基于 Hadoop 的个性化推荐系统在电子商务的应用
Application of personalized recommendation system based on Hadoop in E-commerce
随着电子商务推荐系统的规模越来越大，运算量也随之增加，运算所需要的资源和时间耗费明显增大。Hadoop 平台给这个瓶颈带来的曙光，Hadoop 所具有的并行处理、容错处理、本地化计算、负载均衡等优点，极大的简化了并行程度设计的难度，利用该平台处理海量的电子商务数据，通过 MapReduce 优化程度处理流程，验证算法在 Hadoop 集群的加速比和扩展性等方面取得了较好的效果。
With the increasing scale of e-commerce recommendation system, the amount of computation increases, and the resource and time consumption of computation increases significantly. Hadoop platform brings the dawn to this bottleneck. The advantages of Hadoop, such as parallel processing, fault-tolerant processing, localized computing, load balancing, greatly simplify the difficulty of parallel degree design. The platform is used to process massive e-commerce data, and MapReduce is used to optimize the degree processing process to verify the application of the algorithm in Hadoop The cluster has achieved good results in speedup and scalability.
Research on target recognition method of rehabilitation robot based on image local features
提出了基于快速 SIFT 算法的目标识别方法。SIFT 算法存在的主要不足是高维数的 SIFT 特征描述符计算复杂，造成算法实时性较差。为简化算法计算复杂程度，同时保证不损失正确匹配特征，首先构建目标图像尺度空间，提取 SIFT 特征点时将其按大小分类，然后扩展 SIFT 角度属性，由 SIFT 特征点子区域方向直方图计算得到 4 个新角度，代表特征点方向信息，最后在特征匹配时，根据 SIFT 特征点角度信息以及大小来限制特征点匹配范围，简化算法复杂程度，得到快速 SIFT 算法。实验结果表明，应用快速 SIFT 算法有效提高了特征匹配效率。

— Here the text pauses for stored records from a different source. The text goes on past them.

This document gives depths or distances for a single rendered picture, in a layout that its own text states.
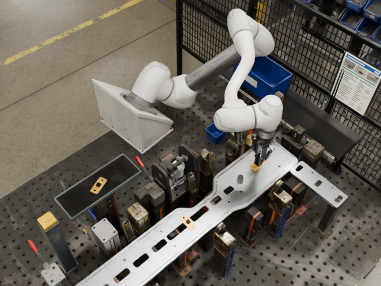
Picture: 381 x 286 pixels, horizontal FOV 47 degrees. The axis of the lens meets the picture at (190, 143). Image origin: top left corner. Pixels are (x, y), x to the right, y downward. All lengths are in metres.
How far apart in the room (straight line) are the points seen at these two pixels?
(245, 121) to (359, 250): 1.00
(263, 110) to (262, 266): 0.84
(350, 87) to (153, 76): 1.04
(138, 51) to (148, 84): 1.96
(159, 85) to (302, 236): 1.13
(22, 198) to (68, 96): 1.65
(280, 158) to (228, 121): 0.54
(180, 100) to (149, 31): 2.16
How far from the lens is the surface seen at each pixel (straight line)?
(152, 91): 2.46
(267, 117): 1.85
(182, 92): 2.54
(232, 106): 1.84
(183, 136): 2.69
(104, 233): 1.89
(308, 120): 2.43
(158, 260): 1.93
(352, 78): 2.29
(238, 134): 2.17
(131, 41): 4.54
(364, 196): 2.64
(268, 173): 2.20
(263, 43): 2.31
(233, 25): 2.19
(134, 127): 2.49
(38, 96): 4.12
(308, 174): 2.24
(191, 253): 2.27
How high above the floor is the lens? 2.77
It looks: 51 degrees down
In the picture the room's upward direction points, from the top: 1 degrees clockwise
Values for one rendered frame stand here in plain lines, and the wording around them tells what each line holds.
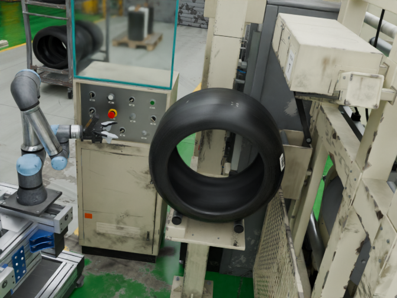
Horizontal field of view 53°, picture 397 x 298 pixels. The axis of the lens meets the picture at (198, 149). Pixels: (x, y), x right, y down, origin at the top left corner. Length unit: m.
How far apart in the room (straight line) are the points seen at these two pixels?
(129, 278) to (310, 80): 1.95
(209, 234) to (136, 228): 0.90
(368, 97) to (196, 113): 0.65
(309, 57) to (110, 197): 1.73
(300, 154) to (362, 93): 0.83
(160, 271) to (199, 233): 0.99
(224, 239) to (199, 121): 0.62
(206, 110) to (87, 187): 1.28
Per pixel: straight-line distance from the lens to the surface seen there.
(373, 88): 1.22
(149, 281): 2.80
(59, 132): 2.21
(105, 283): 2.79
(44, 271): 2.61
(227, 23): 1.83
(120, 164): 2.48
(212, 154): 2.04
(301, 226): 2.24
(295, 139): 2.16
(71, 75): 5.43
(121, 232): 2.77
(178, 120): 1.58
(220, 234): 1.93
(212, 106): 1.56
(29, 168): 2.16
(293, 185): 2.07
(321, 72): 1.27
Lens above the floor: 2.01
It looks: 27 degrees down
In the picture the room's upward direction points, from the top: 7 degrees clockwise
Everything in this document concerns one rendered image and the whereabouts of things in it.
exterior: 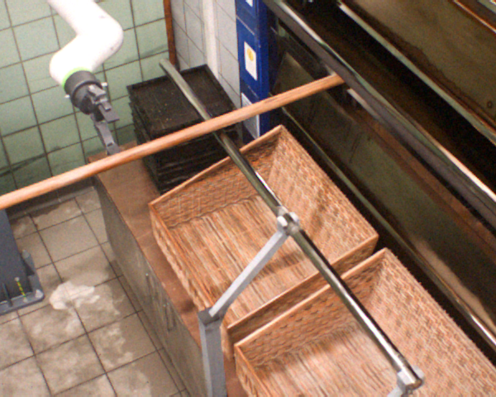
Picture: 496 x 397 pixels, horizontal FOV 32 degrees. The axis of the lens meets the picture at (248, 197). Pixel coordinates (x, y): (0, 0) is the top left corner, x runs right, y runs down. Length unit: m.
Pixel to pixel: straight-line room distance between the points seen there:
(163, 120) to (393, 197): 0.83
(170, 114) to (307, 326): 0.82
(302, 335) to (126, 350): 0.99
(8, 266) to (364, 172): 1.52
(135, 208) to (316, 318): 0.80
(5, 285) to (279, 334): 1.37
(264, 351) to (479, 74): 0.99
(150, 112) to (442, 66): 1.17
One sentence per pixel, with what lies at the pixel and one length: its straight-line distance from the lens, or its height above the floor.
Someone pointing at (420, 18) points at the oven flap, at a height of 1.54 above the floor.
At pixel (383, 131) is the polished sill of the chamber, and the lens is 2.21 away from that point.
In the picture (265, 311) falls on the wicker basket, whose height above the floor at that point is 0.73.
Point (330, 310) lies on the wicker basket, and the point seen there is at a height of 0.70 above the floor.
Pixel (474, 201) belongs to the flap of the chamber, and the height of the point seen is 1.41.
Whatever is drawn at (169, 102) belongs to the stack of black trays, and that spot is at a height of 0.87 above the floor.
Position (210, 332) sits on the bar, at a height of 0.91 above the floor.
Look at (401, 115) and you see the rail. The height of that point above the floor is 1.44.
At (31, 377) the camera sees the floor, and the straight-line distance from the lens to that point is 3.24.
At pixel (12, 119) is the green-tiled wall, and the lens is 3.52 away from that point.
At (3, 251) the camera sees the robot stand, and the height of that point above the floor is 0.28.
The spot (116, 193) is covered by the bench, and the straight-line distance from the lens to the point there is 2.94.
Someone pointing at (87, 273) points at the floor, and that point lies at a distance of 3.50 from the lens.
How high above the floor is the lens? 2.58
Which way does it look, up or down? 44 degrees down
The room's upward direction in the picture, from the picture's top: 3 degrees counter-clockwise

A target recognition method based on fast SIFT algorithm is proposed. The main disadvantage of SIFT algorithm is that the computation of high-dimensional SIFT feature descriptor is complex, resulting in poor real-time performance of the algorithm. In order to simplify the computational complexity of the algorithm and ensure that the correct matching features are not lost, the scale space of the target image is constructed firstly, and the SIFT feature points are classified according to their size when they are extracted. Then, the SIFT angle attribute is extended, and four new angles are calculated from the direction histogram of the SIFT feature sub region, representing the direction information of the feature points. Finally, in feature matching, the SIFT angle attribute is used to calculate the direction information of the feature points The angle information and size of feature points are used to limit the matching range of feature points, simplify the complexity of the algorithm, and get a fast SIFT algorithm. The experimental results show that the fast SIFT algorithm can effectively improve the efficiency of feature matching.